**Problem statement:** Return every line in the entries below where the word "camera" shows up.

┄┄┄┄┄┄┄┄┄┄

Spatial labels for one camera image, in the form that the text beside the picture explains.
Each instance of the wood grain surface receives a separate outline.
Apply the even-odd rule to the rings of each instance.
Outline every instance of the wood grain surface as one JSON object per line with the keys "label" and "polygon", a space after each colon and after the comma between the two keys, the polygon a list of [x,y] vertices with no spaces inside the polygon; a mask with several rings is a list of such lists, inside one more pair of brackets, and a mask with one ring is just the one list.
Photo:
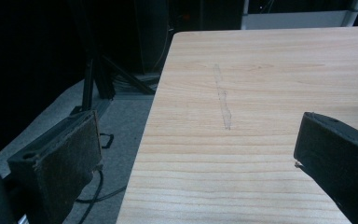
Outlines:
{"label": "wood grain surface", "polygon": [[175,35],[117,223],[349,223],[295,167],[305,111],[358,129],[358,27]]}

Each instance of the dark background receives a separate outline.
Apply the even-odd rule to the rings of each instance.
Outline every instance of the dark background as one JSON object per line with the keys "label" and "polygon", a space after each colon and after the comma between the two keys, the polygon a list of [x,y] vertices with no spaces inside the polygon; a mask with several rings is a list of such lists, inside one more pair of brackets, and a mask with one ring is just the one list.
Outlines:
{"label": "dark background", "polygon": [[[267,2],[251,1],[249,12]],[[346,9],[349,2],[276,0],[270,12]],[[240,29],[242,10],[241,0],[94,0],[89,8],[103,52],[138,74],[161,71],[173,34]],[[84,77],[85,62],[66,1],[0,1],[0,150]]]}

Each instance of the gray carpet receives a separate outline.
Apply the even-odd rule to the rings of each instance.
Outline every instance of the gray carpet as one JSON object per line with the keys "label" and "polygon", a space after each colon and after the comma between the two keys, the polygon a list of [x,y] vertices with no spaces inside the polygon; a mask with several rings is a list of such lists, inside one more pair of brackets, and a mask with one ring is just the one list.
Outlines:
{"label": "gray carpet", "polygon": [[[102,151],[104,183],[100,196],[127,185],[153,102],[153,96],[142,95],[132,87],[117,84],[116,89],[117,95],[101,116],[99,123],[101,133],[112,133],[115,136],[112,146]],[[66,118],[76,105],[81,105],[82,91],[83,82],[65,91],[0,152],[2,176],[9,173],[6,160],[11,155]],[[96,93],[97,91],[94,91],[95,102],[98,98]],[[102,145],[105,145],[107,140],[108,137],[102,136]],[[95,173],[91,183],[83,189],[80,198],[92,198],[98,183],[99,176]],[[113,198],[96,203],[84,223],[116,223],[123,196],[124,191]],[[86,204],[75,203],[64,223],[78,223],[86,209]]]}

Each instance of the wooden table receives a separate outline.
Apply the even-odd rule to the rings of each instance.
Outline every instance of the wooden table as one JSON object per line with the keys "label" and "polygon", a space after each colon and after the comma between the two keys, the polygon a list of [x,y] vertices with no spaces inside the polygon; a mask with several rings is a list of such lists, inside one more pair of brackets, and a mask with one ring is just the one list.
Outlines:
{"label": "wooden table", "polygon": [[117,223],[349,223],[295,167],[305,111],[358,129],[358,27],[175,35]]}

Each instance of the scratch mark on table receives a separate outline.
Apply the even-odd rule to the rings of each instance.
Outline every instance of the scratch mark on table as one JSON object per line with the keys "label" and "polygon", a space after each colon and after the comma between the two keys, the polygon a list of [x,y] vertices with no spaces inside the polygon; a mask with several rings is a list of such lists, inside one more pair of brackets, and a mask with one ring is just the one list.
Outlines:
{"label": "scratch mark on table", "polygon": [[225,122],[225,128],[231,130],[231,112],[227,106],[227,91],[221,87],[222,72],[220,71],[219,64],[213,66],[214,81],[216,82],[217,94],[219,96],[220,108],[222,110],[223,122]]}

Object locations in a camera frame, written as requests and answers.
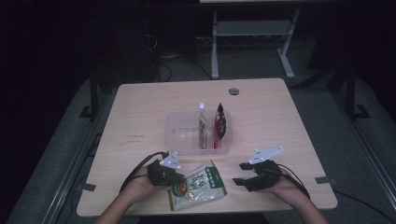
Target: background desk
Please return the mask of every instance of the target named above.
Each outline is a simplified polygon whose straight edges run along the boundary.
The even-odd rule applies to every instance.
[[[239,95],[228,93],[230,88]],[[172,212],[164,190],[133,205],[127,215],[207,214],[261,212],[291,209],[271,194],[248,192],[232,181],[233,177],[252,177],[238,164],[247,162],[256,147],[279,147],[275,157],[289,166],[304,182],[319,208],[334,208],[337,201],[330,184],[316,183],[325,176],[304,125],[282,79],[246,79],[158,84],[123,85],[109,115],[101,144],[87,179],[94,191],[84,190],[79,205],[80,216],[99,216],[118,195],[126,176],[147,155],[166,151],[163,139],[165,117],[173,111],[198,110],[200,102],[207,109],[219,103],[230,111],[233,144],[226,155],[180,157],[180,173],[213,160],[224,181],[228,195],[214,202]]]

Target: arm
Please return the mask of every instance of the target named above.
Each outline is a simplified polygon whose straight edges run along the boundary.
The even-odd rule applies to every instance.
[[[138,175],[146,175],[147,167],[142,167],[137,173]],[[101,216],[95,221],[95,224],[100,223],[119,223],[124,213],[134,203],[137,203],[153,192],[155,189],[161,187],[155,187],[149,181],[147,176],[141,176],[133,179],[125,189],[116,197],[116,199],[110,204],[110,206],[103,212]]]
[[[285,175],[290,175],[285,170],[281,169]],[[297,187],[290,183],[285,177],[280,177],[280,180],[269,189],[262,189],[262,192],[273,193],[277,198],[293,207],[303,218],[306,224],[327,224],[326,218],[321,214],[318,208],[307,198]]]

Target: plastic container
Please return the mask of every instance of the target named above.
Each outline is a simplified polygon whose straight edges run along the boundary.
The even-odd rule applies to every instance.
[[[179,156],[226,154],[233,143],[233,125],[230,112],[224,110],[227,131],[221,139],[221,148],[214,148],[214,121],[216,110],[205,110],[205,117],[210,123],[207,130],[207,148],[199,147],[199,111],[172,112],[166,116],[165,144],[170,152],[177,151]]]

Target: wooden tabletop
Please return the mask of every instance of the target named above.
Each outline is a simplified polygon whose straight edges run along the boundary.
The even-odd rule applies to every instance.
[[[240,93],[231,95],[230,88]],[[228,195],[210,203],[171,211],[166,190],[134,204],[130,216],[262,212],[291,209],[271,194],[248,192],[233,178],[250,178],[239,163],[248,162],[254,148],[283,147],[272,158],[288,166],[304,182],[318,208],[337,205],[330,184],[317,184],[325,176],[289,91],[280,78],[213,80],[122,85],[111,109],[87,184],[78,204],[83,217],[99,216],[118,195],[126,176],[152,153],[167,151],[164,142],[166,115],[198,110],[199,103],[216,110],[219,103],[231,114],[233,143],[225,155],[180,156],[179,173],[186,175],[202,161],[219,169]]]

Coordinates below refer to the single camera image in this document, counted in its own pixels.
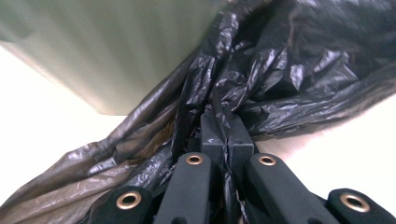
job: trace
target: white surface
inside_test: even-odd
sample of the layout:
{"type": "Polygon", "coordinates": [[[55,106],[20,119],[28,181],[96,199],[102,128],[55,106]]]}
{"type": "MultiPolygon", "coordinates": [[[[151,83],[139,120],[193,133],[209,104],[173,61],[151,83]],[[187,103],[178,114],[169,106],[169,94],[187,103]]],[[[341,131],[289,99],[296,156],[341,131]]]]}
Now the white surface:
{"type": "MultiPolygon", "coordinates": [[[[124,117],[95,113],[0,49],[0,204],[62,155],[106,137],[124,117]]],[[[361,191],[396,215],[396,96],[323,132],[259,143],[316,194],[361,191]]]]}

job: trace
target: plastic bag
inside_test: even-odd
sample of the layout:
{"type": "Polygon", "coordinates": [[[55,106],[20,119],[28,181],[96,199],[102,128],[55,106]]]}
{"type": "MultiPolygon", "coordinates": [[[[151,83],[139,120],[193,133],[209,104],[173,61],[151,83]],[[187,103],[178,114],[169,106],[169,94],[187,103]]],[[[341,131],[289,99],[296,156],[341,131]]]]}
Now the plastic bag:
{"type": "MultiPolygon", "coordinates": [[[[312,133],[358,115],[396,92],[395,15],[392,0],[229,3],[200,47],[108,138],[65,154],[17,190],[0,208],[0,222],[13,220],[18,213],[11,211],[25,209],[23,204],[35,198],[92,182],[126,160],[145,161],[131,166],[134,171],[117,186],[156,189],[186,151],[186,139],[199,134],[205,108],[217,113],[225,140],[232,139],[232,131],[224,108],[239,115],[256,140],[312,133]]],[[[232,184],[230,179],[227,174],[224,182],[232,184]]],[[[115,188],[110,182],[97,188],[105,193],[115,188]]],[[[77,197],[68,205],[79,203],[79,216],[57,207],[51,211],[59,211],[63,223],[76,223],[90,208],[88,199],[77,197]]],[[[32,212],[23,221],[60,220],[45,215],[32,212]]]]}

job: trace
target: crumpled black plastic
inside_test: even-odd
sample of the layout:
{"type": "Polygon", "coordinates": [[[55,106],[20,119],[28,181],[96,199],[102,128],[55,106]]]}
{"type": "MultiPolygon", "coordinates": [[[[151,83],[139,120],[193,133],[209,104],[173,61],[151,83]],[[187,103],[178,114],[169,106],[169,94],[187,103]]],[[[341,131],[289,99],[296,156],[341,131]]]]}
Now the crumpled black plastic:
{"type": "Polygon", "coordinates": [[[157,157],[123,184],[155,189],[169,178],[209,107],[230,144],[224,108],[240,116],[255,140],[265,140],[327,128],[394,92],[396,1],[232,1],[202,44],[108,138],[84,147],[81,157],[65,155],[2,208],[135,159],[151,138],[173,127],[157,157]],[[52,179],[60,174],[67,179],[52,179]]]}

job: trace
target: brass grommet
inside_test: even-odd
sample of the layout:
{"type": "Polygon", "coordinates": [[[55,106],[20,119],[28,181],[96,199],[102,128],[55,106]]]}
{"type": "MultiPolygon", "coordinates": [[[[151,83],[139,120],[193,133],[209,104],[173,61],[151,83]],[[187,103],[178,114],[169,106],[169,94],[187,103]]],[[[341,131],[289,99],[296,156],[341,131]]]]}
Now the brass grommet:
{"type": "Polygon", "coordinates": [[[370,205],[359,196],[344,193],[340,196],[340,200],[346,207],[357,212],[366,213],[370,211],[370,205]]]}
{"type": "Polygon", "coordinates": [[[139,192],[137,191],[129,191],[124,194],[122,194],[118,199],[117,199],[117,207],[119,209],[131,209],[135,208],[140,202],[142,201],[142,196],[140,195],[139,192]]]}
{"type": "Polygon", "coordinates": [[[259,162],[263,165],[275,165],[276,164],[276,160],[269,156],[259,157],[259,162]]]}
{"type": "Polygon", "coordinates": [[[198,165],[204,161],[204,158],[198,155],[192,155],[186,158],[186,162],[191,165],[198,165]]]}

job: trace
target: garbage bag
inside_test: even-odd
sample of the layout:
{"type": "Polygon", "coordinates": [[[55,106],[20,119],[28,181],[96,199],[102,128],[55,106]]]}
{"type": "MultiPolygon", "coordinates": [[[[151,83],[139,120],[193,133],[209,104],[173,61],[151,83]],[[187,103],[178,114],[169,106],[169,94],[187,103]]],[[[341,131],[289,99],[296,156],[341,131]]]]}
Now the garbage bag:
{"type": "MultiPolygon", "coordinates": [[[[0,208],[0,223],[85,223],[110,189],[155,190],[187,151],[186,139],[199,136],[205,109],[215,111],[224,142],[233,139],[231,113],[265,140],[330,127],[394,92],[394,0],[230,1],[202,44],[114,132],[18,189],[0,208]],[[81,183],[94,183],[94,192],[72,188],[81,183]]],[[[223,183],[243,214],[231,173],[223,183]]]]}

┄┄┄┄┄┄┄┄┄┄

**Response:**
Spatial labels for one camera image, in the form that the text beside the picture explains.
Object locations in a camera frame, written as requests and answers.
Coordinates below refer to the single camera image in this document, counted in its own pixels.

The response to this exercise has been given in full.